## WHAT THE TASK REQUIRES
The entries that follow include a run beginning at the line with "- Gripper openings" and ending at the line with "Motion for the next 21"; restate that run word for word and leave the rest out.

## TASK MATERIAL
>>

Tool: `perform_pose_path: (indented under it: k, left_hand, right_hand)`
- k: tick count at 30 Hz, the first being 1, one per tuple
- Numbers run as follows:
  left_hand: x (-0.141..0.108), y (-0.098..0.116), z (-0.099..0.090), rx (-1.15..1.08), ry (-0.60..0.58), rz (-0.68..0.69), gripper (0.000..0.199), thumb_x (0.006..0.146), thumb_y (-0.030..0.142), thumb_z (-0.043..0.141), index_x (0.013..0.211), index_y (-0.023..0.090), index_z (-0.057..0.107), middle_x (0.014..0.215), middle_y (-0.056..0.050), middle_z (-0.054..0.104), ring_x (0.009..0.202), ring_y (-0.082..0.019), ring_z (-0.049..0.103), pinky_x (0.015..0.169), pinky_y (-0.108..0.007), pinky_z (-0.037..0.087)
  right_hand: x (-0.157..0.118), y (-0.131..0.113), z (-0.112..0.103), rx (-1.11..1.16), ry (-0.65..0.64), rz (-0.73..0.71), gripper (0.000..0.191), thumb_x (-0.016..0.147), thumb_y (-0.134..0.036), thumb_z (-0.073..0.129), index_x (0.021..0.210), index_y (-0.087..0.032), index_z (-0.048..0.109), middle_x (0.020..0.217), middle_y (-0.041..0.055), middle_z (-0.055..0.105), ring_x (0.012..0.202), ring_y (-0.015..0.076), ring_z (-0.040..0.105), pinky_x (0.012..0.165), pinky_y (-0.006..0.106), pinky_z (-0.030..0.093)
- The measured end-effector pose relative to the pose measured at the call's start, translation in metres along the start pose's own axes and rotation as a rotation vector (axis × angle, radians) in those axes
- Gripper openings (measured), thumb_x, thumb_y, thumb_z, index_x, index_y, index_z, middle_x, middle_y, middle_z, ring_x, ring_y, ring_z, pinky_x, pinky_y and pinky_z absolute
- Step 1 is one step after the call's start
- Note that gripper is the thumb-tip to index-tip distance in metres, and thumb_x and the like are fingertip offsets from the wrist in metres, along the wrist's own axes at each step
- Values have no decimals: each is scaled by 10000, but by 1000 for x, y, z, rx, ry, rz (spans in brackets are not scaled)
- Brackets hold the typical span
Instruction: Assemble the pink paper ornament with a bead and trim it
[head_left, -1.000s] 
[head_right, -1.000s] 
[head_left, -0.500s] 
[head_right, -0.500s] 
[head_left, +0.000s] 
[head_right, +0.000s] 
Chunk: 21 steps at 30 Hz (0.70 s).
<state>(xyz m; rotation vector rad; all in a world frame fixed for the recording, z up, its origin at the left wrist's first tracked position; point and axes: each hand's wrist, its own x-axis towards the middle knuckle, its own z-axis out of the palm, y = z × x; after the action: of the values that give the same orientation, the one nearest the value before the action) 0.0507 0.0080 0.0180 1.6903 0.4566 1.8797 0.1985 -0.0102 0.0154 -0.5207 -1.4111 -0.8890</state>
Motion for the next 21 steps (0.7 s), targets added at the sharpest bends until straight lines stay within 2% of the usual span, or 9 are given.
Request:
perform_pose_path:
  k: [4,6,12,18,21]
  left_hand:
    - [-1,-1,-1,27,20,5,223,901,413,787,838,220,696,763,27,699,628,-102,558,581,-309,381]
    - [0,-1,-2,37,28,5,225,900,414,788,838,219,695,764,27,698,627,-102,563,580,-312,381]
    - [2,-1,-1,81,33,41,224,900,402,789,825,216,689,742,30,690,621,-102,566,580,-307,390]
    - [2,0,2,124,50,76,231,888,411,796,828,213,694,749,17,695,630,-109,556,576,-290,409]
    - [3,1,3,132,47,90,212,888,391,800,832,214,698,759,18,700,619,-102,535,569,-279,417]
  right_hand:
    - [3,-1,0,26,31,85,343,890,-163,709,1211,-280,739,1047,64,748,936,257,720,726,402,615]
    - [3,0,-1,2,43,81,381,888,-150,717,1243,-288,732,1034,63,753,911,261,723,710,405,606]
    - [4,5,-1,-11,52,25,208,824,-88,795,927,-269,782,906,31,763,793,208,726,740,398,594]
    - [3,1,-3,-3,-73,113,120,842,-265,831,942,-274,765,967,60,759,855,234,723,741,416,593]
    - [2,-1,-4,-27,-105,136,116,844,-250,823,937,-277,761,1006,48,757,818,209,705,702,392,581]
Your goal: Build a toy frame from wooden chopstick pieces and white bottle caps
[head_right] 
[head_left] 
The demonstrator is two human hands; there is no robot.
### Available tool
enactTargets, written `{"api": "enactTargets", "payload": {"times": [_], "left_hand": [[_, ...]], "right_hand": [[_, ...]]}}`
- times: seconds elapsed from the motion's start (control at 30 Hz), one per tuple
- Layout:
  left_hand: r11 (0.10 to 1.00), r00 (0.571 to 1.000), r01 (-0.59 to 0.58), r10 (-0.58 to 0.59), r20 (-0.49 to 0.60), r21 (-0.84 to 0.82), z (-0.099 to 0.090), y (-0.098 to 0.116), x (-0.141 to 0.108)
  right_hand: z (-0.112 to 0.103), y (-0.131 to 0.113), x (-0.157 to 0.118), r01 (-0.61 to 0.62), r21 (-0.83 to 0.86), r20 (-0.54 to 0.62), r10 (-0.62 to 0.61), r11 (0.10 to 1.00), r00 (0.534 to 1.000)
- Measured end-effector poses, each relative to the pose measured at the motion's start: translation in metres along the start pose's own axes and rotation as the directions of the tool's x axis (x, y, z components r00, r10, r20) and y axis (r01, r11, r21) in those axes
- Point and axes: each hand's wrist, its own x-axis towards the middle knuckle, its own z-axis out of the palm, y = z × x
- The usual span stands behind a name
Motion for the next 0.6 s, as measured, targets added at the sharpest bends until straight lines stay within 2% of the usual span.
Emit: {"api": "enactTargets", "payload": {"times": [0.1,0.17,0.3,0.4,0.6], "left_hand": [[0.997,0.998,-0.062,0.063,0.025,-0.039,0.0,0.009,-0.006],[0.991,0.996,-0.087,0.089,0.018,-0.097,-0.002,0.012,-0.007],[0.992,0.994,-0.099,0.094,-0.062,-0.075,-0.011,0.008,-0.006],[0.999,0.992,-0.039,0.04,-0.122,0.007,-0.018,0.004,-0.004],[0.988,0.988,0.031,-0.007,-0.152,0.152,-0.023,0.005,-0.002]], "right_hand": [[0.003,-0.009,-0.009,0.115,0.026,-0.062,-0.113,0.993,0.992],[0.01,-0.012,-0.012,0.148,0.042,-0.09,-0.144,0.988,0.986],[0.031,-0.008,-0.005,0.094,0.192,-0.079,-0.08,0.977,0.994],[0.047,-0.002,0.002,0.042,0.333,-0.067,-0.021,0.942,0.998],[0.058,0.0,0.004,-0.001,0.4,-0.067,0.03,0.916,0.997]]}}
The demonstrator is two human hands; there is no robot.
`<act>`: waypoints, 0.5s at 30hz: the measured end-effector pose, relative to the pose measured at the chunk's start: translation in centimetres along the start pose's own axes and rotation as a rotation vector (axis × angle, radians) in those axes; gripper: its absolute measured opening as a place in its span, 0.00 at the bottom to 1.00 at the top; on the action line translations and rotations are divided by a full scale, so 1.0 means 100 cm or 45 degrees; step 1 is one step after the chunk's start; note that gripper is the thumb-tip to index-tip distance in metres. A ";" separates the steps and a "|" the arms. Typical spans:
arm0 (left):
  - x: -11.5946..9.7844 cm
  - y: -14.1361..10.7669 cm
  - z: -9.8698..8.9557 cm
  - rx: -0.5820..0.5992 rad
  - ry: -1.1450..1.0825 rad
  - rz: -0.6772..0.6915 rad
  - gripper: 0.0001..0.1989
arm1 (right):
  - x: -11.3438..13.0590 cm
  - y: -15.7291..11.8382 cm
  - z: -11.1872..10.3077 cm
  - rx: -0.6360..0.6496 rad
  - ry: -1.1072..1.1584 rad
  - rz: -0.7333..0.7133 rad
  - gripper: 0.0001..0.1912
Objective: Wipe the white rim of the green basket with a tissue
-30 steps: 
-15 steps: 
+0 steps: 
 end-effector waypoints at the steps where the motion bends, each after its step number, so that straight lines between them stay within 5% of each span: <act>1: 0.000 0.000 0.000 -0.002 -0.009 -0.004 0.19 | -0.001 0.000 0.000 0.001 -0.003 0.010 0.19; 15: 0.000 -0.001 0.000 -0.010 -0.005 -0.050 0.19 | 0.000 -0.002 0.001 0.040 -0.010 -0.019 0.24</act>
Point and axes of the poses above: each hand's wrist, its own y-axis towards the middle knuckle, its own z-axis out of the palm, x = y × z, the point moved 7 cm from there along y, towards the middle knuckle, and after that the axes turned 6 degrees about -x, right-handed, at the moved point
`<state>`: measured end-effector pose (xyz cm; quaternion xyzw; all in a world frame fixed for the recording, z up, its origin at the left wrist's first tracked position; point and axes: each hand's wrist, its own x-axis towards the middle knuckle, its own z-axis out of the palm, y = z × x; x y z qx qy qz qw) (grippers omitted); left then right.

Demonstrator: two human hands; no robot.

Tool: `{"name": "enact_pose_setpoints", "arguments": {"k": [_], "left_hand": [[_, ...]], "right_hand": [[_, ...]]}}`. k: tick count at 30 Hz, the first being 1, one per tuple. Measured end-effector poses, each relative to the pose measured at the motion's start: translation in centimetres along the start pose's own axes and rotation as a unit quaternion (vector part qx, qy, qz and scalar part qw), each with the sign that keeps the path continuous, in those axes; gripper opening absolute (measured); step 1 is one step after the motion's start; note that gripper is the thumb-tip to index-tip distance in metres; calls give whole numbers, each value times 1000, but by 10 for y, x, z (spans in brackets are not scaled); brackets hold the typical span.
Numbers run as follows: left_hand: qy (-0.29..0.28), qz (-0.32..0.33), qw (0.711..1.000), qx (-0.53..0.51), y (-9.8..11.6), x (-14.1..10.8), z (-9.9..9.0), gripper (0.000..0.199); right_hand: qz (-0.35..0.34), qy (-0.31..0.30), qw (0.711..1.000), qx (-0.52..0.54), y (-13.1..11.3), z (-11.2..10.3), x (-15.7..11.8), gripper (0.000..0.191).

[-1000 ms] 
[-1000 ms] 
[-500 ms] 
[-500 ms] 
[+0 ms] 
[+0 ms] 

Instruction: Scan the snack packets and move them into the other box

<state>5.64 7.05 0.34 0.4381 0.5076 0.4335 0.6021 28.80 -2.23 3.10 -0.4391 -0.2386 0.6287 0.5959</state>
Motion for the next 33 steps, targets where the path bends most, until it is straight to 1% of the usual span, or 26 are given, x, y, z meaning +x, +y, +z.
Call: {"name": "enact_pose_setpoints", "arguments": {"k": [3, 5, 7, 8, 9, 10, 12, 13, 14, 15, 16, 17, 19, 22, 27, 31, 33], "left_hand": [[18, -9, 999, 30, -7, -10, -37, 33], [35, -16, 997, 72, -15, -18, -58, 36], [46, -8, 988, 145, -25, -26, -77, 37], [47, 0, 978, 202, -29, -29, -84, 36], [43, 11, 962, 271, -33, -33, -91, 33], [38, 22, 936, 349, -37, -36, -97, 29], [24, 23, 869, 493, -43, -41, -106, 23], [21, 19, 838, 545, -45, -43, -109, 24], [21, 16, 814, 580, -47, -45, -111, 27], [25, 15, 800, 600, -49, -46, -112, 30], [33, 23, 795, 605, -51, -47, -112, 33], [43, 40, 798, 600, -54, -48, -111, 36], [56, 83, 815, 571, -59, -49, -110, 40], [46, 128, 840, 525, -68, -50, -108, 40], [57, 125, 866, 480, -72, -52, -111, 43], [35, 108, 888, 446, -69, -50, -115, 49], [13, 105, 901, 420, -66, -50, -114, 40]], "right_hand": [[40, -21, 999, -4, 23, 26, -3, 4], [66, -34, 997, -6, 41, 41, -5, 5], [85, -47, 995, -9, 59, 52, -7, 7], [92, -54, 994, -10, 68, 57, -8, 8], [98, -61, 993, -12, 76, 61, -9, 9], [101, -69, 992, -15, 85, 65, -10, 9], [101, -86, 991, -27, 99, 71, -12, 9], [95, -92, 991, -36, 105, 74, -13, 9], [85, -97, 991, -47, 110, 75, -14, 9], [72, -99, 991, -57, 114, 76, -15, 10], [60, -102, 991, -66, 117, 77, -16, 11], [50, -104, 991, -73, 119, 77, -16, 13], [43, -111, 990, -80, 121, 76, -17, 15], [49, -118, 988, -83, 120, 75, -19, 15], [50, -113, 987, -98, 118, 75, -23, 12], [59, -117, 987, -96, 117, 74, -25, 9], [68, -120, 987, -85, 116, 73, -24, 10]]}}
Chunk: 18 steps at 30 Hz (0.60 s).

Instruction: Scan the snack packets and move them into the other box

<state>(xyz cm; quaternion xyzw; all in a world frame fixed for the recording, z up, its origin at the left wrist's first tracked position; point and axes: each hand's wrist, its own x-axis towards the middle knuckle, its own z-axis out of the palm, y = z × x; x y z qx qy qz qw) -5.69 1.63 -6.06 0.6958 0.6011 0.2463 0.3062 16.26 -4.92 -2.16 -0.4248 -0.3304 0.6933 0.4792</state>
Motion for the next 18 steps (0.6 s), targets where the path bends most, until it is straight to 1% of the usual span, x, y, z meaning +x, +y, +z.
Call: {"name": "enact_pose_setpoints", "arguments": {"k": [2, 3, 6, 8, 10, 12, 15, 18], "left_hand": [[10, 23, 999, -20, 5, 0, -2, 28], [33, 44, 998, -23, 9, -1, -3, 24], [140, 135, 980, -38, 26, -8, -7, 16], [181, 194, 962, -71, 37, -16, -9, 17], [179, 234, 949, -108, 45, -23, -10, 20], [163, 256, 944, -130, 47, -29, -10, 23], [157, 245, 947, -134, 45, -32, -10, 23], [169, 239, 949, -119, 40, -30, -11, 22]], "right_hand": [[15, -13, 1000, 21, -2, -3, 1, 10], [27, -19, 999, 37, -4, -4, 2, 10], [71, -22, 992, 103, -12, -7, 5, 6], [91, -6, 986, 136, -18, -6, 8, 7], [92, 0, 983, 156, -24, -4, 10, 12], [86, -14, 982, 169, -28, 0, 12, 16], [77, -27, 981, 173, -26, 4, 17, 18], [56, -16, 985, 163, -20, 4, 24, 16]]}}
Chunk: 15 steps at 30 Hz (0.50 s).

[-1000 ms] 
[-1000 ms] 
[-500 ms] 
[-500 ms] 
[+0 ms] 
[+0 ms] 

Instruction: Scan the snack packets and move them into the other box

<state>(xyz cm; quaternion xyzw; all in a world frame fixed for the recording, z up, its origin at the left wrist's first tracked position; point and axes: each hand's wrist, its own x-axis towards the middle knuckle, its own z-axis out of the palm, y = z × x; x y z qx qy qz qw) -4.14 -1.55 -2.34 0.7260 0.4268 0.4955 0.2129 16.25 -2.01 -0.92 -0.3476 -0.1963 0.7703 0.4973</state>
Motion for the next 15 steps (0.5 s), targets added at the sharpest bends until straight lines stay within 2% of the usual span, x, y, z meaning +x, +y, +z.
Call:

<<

## SOLUTION FOR THIS TASK
- Gripper openings (measured), thumb_x, thumb_y, thumb_z, index_x, index_y, index_z, middle_x, middle_y, middle_z, ring_x, ring_y, ring_z, pinky_x, pinky_y and pinky_z absolute
- Step 1 is one step after the call's start
- Note that gripper is the thumb-tip to index-tip distance in metres, and thumb_x and the like are fingertip offsets from the wrist in metres, along the wrist's own axes at each step
- Values have no decimals: each is scaled by 10000, but by 1000 for x, y, z, rx, ry, rz (spans in brackets are not scaled)
- Brackets hold the typical span
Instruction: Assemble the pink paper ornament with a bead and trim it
[head_left, -1.000s] 
[head_right, -1.000s] 
[head_left, -0.500s] 
[head_right, -0.500s] 
[head_left, +0.000s] 
[head_right, +0.000s] 
Chunk: 21 steps at 30 Hz (0.70 s).
<state>(xyz m; rotation vector rad; all in a world frame fixed for the recording, z up, its origin at the left wrist's first tracked position; point and axes: each hand's wrist, its own x-axis towards the middle knuckle, its own z-axis out of the palm, y = z × x; after the action: of the values that give the same orientation, the one nearest the value before the action) 0.0507 0.0080 0.0180 1.6903 0.4566 1.8797 0.1985 -0.0102 0.0154 -0.5207 -1.4111 -0.8890</state>
Motion for the next 21 steps (0.7 s), targets added at the sharpest bends until straight lines stay within 2% of the usual span, or 9 are given.

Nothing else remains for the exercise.